**WHAT YOU SHOULD DO**
Would you please repeat the material exactly, from the first line to the last?
*** Opening of INPUT DATA ***
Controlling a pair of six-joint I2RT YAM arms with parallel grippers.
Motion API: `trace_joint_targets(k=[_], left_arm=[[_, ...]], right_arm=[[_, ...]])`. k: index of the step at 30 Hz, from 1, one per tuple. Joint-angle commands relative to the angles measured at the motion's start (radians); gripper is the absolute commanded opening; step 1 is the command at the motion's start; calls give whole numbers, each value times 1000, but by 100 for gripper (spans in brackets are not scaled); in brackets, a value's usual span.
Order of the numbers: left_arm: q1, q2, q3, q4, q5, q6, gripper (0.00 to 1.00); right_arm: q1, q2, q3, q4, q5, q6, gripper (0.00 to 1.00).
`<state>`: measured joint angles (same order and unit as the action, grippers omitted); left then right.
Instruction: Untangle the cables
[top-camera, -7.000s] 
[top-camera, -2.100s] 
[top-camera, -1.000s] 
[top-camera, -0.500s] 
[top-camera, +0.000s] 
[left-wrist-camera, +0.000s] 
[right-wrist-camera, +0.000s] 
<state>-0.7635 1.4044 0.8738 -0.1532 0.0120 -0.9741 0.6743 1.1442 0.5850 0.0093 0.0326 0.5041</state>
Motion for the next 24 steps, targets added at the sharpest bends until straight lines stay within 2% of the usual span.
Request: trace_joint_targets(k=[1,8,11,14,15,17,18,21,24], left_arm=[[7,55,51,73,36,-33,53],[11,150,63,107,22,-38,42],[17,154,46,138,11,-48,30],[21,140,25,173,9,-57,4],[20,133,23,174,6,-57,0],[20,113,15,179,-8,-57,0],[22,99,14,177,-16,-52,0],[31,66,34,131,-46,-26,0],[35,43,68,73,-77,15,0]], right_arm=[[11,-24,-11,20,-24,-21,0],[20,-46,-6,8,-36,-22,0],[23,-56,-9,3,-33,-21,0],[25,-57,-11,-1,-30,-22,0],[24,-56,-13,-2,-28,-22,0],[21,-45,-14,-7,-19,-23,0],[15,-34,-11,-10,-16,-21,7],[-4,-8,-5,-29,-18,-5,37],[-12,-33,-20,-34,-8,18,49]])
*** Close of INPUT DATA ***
**EXERCISE RESULT**
Controlling a pair of six-joint I2RT YAM arms with parallel grippers.
Motion API: `trace_joint_targets(k=[_], left_arm=[[_, ...]], right_arm=[[_, ...]])`. k: index of the step at 30 Hz, from 1, one per tuple. Joint-angle commands relative to the angles measured at the motion's start (radians); gripper is the absolute commanded opening; step 1 is the command at the motion's start; calls give whole numbers, each value times 1000, but by 100 for gripper (spans in brackets are not scaled); in brackets, a value's usual span.
Order of the numbers: left_arm: q1, q2, q3, q4, q5, q6, gripper (0.00 to 1.00); right_arm: q1, q2, q3, q4, q5, q6, gripper (0.00 to 1.00).
`<state>`: measured joint angles (same order and unit as the action, grippers omitted); left then right.
Instruction: Untangle the cables
[top-camera, -7.000s] 
[top-camera, -2.100s] 
[top-camera, -1.000s] 
[top-camera, -0.500s] 
[top-camera, +0.000s] 
[left-wrist-camera, +0.000s] 
[right-wrist-camera, +0.000s] 
<state>-0.7635 1.4044 0.8738 -0.1532 0.0120 -0.9741 0.6743 1.1442 0.5850 0.0093 0.0326 0.5041</state>
Motion for the next 24 steps, targets added at the sharpest bends until straight lines stay within 2% of the usual span.
Request: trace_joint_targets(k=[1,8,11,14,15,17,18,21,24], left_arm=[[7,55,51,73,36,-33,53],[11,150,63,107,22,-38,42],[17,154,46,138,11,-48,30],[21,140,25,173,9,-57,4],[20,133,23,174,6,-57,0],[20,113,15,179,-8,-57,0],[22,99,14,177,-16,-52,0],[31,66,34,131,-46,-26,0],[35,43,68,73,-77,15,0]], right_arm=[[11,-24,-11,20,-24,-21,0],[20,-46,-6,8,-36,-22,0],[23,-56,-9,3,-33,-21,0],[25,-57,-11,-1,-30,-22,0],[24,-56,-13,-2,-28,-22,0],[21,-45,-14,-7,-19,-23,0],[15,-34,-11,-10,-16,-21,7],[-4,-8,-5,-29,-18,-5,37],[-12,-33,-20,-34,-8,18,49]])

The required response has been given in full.